Furthermore, CDER places significant emphasis on the mitigation of adverse reaction harm due to use error throughout the Guidance; tasks related to actions taken in the event of an adverse reaction must be tested in Human Factors Validation Testing. For example, a lay user should be tested on their knowledge of contacting emergency medical services in the event that they feel certain side effects indicative of an overdose. In the case that training on the product is offered, it might be easier to test these tasks as part of the Knowledge Task Assessment. If no training is offered, it might be easier to test the findability and comprehensibility of this information in your IFU, Quick Reference Guide, or other labeling.
Determining if Actual Use Testing is Appropriate
Both the CDER and CDRH Guidances state that Simulated Use Testing should be sufficient to determine the use-safety and efficacy of the medical device or combination product. There are some cases where a combination product containing the real drug product must be tested, either in a simulated use setting or actual use environment.
There may be cases where the actual drug might affect or impair users’ abilities in completing the product workflow. For example, caustic inhalants might cause a user to cough and receive an incomplete dose. Determining the root cause of underdose is only possible, in this case, with use of the actual drug.

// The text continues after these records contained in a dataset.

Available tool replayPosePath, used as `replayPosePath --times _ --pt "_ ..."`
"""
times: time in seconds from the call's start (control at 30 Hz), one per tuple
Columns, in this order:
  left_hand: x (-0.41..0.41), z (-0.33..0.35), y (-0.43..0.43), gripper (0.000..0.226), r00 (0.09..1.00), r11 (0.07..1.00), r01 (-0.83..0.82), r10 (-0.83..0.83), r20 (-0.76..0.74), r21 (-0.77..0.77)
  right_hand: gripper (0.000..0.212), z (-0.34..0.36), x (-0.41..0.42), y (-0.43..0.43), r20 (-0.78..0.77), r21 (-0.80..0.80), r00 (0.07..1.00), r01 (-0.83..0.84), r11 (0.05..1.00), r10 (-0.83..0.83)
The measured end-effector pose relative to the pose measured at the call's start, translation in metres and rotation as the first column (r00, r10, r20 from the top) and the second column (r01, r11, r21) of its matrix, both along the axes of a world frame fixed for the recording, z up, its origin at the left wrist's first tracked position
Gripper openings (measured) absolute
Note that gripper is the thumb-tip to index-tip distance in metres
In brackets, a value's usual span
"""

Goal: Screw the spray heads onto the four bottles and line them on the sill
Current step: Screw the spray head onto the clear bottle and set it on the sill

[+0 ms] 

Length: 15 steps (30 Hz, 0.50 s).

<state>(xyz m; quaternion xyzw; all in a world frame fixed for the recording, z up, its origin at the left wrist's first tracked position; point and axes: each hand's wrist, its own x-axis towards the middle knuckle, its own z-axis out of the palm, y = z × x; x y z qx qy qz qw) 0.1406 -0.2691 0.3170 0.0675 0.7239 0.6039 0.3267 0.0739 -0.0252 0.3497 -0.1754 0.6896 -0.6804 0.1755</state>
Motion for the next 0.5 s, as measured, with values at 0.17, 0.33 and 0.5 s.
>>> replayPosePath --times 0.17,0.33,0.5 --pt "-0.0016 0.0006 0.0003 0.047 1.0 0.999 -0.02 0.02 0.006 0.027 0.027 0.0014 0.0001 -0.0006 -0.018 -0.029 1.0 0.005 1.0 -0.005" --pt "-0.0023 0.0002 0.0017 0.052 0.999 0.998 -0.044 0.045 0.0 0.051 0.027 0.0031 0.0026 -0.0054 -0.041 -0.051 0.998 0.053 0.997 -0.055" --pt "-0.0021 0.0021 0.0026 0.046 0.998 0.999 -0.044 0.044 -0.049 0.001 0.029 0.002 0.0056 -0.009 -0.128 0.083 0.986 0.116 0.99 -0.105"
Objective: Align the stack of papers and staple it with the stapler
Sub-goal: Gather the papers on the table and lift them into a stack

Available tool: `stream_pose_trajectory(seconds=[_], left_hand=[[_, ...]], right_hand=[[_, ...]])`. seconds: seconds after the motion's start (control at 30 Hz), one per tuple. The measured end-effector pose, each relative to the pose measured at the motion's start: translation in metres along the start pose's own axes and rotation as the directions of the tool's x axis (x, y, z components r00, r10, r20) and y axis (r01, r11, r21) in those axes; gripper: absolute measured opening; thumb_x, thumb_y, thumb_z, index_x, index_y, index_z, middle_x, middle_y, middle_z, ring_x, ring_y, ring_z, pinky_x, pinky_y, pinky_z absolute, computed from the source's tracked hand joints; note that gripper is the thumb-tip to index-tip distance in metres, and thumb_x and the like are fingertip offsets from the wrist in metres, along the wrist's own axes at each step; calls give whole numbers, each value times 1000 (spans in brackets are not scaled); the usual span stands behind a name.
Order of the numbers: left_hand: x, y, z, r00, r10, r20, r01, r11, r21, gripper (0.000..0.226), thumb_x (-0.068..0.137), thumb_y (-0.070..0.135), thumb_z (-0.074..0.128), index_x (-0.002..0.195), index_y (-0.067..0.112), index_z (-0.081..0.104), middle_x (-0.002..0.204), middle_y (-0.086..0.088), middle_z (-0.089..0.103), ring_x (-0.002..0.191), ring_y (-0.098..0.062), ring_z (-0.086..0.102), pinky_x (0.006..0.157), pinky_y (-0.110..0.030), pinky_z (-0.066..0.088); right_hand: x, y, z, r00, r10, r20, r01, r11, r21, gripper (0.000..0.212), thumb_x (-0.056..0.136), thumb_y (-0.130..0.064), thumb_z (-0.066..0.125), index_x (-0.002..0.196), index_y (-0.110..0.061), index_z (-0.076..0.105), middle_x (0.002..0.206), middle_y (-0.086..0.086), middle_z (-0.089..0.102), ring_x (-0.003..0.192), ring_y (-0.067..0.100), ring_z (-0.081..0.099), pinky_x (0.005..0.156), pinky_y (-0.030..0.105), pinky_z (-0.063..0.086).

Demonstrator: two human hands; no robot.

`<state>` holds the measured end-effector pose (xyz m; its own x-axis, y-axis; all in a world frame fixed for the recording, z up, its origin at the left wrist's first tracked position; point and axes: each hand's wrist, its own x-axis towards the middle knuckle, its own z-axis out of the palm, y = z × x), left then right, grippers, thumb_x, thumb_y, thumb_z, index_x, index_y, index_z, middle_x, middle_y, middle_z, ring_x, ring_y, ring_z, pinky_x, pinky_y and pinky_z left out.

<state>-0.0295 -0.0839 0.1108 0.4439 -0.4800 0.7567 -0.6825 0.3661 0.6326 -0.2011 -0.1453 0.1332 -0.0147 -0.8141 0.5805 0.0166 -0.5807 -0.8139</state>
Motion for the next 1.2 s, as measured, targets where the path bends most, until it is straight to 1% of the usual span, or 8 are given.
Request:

There are also cases where your combination product is indicated for use in emergency settings, or where your combination product has a complex workflow. Noise and distraction associated with these use conditions can only be mimicked by placing the user in an actual use environment. In this case, many of these environmental considerations can be adequately simulated, and Actual Use Testing should serve as a last resort.
Next Steps
When developing a human factors plan for your combination product, make sure to review both the CDRH and CDER Guidances to make sure you have adequately addressed the stipulations in both. It’s important to keep in mind that the CDRH Guidance is a final, published Guidance, while the CDER Guidance is still in draft form. As with any regulatory submission, we recommend developing a plan in advance of Human Factors Validation Testing and meeting with the agency for further guidance or recommendations.
ClariMed has years of experience in executing Human Factors Engineering activities for combination products. Contact us today to set up a free 1 hour consult for your project and learn more about our usability engineering services and expertise.
References:
Applying Human Factors and Usability Engineering to Medical Devices, FDA. (February 3, 2016).
Human Factors Studies and Related Clinical Study Considerations in Combination Product Design and Development, FDA. (February 2016).
Notes:
[1] See 21 CFR 803.3(w) for definition of serious injury.
[2] ISO 14971:2019 defines harm as “injury or damage to the health of people, or damage to property or the environment.”